* WHAT THE TASK REQUIRES: A line below contains "Exam Question 7: Identify the beige", and a later one contains "Exam Question 7: Identify the yellow". Repeat both, with every line between them, exactly.

* THE DATA:

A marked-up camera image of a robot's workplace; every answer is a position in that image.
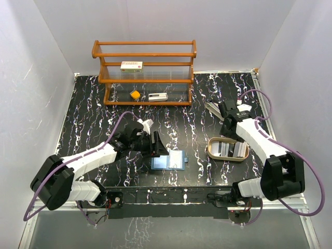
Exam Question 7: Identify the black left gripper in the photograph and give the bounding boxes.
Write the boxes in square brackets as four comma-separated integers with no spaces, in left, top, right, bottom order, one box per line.
[130,131,168,158]

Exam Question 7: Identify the white printed credit card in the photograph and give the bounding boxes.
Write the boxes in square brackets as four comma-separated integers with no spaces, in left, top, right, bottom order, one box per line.
[169,150,183,170]

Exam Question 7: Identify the blue leather card holder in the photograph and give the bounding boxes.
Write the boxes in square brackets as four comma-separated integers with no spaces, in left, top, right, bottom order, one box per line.
[151,150,188,171]

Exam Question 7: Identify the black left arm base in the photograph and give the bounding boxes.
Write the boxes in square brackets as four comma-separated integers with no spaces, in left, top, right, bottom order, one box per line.
[76,191,123,228]

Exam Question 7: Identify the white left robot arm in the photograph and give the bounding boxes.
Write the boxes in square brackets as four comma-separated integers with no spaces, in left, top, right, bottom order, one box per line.
[30,120,169,211]

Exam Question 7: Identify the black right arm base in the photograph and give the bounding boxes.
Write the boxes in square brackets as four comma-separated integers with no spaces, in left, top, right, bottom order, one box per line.
[206,190,263,228]

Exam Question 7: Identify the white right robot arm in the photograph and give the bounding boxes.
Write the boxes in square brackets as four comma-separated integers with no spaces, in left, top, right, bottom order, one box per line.
[218,100,305,206]

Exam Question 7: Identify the stack of credit cards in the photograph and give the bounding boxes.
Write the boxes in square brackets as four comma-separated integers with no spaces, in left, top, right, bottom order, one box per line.
[211,141,247,158]

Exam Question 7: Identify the beige oval tray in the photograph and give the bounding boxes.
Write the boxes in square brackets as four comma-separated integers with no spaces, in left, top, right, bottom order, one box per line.
[207,137,249,162]

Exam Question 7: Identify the white grey stapler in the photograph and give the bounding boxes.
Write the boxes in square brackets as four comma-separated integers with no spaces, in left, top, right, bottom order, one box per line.
[148,93,168,102]

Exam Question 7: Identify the yellow square block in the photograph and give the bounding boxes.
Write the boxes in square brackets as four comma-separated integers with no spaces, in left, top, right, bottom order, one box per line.
[130,90,141,100]

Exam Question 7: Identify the brown wooden shelf rack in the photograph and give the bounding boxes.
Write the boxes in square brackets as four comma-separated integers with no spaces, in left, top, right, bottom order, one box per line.
[91,40,197,106]

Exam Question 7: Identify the white red paper box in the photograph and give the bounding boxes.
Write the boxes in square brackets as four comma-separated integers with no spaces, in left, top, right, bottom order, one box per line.
[120,61,143,73]

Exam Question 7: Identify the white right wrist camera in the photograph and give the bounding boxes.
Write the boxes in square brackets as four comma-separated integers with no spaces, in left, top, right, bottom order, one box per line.
[237,100,252,112]

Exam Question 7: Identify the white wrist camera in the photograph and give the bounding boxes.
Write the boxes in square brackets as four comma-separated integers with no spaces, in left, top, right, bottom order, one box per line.
[237,100,252,112]
[138,119,154,134]

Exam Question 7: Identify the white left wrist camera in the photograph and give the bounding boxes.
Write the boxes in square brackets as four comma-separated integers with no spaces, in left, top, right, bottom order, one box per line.
[138,119,154,134]

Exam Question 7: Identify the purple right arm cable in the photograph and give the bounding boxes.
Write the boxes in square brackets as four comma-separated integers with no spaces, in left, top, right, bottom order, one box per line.
[238,89,326,216]

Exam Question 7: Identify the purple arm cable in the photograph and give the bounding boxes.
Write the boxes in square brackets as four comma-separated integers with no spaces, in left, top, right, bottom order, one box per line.
[23,111,142,225]
[238,89,326,216]

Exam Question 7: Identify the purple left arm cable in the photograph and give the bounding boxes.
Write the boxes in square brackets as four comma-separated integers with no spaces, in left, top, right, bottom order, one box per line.
[23,111,142,225]

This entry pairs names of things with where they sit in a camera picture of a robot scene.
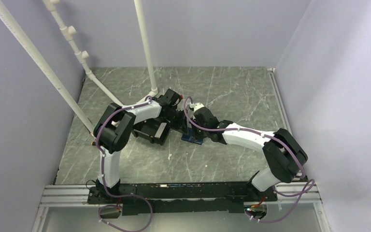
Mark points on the stack of cards in tray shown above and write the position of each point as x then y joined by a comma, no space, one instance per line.
160,130

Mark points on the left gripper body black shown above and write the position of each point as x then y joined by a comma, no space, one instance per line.
178,118

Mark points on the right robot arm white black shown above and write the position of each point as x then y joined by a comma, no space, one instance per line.
230,133

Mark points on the white PVC pipe frame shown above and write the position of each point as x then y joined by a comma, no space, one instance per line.
68,32

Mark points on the yellow black screwdriver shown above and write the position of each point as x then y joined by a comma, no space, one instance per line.
92,143

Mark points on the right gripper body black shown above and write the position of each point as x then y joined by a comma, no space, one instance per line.
199,133

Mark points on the black card tray box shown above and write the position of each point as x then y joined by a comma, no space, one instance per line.
147,129

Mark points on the aluminium extrusion rail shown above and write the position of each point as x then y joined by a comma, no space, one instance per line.
77,195

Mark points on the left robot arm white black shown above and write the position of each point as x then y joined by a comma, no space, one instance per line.
113,131

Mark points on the blue leather card holder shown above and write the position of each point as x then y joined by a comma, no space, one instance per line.
190,137

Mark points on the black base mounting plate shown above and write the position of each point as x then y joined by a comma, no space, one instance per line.
135,199

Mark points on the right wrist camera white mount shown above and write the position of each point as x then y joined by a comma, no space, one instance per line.
196,106

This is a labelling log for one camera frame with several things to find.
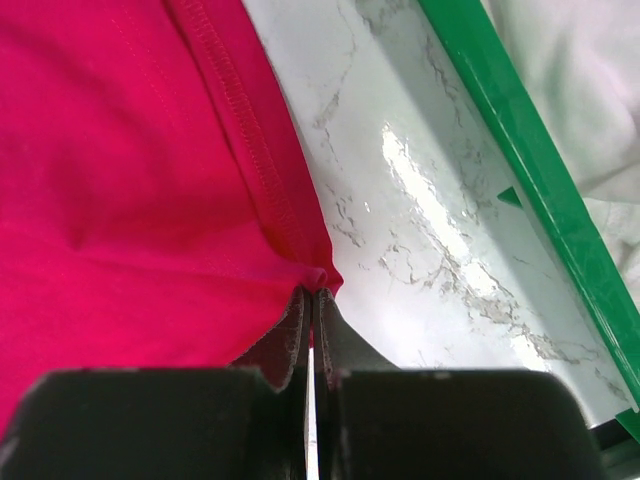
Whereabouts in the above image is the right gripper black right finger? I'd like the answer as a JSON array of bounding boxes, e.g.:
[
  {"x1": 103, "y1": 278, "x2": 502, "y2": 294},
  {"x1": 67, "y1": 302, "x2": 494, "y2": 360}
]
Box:
[{"x1": 313, "y1": 288, "x2": 399, "y2": 479}]

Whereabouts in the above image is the green plastic bin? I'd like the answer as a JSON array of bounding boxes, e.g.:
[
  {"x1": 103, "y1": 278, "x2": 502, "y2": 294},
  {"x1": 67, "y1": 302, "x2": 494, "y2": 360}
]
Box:
[{"x1": 420, "y1": 1, "x2": 639, "y2": 438}]

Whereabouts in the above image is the red t-shirt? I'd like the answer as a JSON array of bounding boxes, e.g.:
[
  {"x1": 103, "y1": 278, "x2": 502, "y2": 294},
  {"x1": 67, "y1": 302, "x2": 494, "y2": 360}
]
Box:
[{"x1": 1, "y1": 1, "x2": 342, "y2": 422}]

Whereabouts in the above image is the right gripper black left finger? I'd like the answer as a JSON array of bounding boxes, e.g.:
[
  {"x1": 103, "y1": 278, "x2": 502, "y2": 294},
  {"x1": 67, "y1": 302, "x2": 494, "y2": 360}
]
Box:
[{"x1": 228, "y1": 287, "x2": 311, "y2": 479}]

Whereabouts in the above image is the white crumpled t-shirt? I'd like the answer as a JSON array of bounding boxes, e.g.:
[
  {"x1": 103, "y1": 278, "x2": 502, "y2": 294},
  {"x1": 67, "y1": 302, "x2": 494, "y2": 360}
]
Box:
[{"x1": 483, "y1": 1, "x2": 639, "y2": 295}]

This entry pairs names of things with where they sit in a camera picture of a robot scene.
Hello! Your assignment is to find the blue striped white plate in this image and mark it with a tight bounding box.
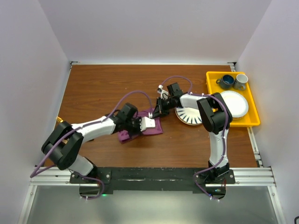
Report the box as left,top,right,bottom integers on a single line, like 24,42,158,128
175,107,202,126

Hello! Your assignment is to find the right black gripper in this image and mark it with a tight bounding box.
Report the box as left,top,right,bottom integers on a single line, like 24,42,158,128
152,98,175,119

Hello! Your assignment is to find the aluminium frame rail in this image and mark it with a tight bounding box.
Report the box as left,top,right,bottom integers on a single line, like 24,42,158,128
19,64,284,224

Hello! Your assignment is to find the purple cloth napkin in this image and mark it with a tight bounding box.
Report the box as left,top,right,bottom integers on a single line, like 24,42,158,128
118,118,163,144

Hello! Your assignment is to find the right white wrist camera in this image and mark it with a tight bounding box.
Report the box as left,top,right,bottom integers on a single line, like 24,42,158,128
157,85,169,100

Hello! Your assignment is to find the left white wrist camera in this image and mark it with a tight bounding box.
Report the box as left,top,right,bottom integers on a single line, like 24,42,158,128
140,112,156,132

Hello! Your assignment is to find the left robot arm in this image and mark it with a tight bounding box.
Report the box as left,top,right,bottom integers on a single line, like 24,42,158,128
41,103,145,183

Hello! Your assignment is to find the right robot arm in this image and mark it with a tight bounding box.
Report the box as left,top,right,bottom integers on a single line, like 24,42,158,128
152,83,233,183

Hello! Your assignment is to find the white plate in tray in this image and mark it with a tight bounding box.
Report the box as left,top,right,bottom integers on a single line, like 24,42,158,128
221,91,249,119

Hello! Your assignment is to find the white grey mug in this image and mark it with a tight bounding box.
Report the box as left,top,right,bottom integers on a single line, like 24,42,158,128
233,74,248,91

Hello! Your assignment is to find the yellow plastic tray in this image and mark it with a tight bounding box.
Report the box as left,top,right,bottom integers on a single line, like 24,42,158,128
206,71,260,127

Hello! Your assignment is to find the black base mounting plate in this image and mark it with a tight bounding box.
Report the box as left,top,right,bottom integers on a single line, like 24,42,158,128
70,167,236,199

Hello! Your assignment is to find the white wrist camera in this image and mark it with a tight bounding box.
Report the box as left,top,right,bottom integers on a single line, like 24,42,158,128
157,85,169,100
140,112,156,132

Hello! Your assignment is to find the blue grey bowl cup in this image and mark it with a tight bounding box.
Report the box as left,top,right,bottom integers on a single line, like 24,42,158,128
216,74,235,90

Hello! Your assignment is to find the gold fork green handle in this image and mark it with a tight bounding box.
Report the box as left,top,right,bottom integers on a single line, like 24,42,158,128
56,117,64,124

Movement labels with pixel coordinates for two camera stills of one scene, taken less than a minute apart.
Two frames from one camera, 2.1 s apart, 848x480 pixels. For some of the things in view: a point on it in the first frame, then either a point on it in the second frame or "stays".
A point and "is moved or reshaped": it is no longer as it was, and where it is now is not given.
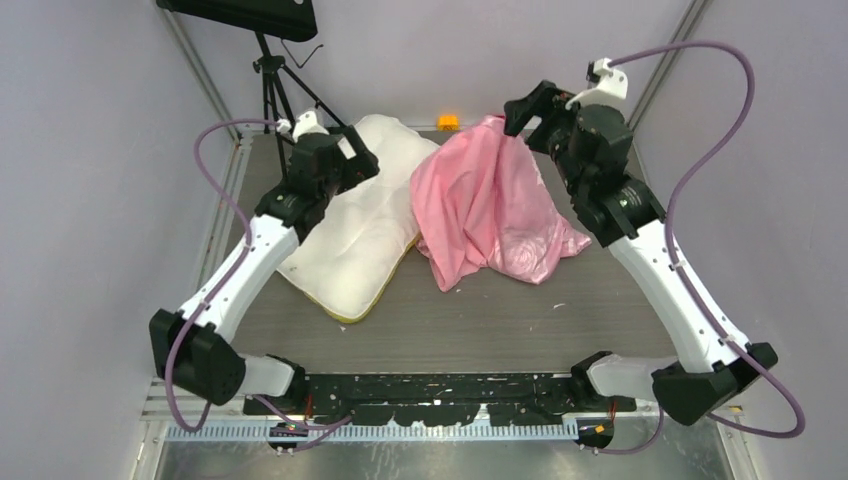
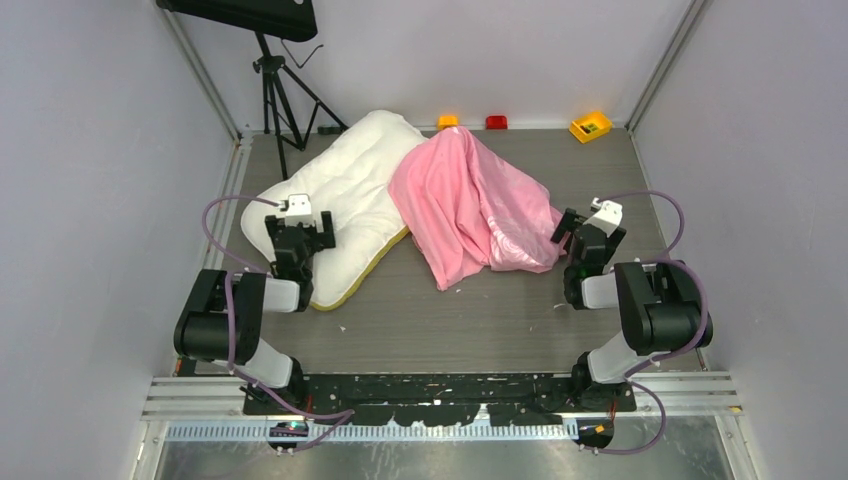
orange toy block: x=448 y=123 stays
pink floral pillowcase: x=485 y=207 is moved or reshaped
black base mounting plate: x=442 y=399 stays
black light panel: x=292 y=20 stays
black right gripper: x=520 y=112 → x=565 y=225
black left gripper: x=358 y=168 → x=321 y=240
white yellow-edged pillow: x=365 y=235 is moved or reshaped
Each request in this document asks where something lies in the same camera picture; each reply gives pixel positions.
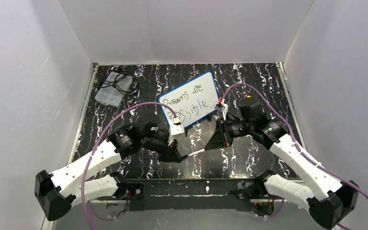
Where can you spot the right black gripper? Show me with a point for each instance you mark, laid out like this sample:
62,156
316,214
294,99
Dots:
222,134

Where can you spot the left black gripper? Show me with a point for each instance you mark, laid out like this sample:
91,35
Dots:
167,147

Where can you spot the blue framed whiteboard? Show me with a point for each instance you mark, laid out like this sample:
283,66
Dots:
194,99

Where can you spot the black white marker pen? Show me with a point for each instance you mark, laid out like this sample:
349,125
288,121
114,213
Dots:
196,152

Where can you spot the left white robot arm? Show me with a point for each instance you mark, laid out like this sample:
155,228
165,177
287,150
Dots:
60,190

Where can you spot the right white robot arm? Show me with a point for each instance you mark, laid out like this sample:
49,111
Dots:
327,199

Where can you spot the clear plastic organizer box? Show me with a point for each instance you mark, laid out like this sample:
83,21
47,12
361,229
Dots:
113,89

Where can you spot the whiteboard wire stand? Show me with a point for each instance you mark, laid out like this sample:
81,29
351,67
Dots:
199,121

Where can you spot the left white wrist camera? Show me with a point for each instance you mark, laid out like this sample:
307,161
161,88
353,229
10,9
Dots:
176,129

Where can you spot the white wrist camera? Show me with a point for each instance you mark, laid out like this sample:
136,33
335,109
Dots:
221,108
176,129

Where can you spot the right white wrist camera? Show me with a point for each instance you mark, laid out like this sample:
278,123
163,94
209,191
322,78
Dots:
221,108

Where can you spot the aluminium front rail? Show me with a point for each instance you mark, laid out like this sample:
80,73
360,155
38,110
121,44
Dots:
47,225

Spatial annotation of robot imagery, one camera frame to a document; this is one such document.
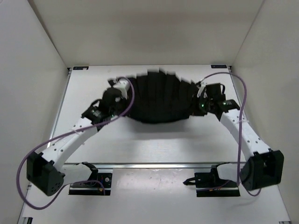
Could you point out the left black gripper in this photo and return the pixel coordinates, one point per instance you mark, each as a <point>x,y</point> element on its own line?
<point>127,104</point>

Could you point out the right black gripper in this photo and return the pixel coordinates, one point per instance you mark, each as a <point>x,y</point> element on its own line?
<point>203,97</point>

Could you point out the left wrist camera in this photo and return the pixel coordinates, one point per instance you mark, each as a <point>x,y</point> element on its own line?
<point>122,85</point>

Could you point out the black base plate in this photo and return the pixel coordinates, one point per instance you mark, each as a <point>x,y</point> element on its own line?
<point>208,184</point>
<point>98,184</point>

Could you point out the right dark label sticker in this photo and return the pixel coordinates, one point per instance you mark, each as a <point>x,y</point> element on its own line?
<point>218,66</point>

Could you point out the black pleated skirt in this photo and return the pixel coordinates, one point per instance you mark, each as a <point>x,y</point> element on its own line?
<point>162,97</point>

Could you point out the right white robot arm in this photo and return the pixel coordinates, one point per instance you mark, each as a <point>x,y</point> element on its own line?
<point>263,166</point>

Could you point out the left dark label sticker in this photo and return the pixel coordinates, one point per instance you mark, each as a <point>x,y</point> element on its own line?
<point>80,68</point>

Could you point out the dark label sticker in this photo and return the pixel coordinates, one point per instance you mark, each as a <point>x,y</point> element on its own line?
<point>80,68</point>
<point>218,66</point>

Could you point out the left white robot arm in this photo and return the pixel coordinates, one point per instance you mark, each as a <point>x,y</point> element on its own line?
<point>47,169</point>

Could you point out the aluminium table rail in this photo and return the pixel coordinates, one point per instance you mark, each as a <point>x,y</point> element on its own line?
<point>155,165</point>

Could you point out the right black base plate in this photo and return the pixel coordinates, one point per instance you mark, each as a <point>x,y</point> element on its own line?
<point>208,184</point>

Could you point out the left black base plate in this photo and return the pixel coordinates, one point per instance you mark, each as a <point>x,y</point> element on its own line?
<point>98,184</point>

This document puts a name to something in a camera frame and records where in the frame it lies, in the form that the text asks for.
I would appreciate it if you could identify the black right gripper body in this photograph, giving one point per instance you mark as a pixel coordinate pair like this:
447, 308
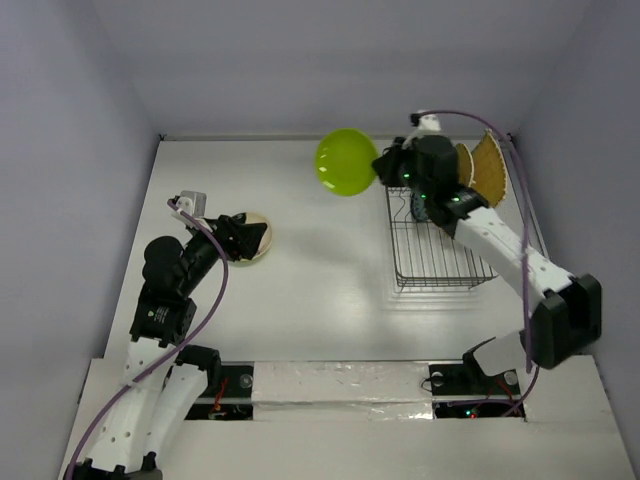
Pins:
388, 168

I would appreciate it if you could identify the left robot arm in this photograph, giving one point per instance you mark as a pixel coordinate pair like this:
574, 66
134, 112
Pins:
165, 373

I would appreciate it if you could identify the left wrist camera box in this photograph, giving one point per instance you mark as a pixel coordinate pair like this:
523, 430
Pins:
192, 203

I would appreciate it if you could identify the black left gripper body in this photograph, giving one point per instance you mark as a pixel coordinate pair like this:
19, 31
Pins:
226, 243

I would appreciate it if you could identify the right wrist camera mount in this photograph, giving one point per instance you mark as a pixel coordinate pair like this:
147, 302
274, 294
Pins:
423, 124

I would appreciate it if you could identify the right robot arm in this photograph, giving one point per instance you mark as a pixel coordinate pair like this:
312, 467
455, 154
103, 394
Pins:
459, 189

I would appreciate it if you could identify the green plastic plate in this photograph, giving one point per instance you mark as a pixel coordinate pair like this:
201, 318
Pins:
245, 263

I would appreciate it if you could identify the beige plate with black pattern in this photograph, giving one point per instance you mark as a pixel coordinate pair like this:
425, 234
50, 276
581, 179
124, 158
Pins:
267, 245

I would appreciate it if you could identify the rounded bamboo woven tray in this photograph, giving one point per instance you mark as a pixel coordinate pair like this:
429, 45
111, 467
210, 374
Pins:
465, 165

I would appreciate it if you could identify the blue floral ceramic plate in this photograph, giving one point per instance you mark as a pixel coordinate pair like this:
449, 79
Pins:
418, 209

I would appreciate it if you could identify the square bamboo woven tray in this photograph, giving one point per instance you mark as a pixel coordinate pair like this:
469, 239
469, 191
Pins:
490, 173

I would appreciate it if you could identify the black wire dish rack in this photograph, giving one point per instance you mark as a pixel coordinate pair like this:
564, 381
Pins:
425, 259

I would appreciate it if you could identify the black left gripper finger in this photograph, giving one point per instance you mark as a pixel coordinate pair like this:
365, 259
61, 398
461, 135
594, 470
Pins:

* RESPONSE TO THIS EXERCISE:
Exam Question 7: Identify the beige oval tray in the photograph and give the bounding boxes.
Write the boxes in square brackets as four comma-separated integers with no spaces, in left, top, right, bottom order, one box per line.
[207,137,249,162]

Exam Question 7: Identify the white grey stapler in the photograph and give the bounding boxes.
Write the boxes in square brackets as four comma-separated integers with no spaces, in left, top, right, bottom order, one box per line.
[148,93,168,102]

Exam Question 7: Identify the yellow square block in the photograph and give the bounding boxes.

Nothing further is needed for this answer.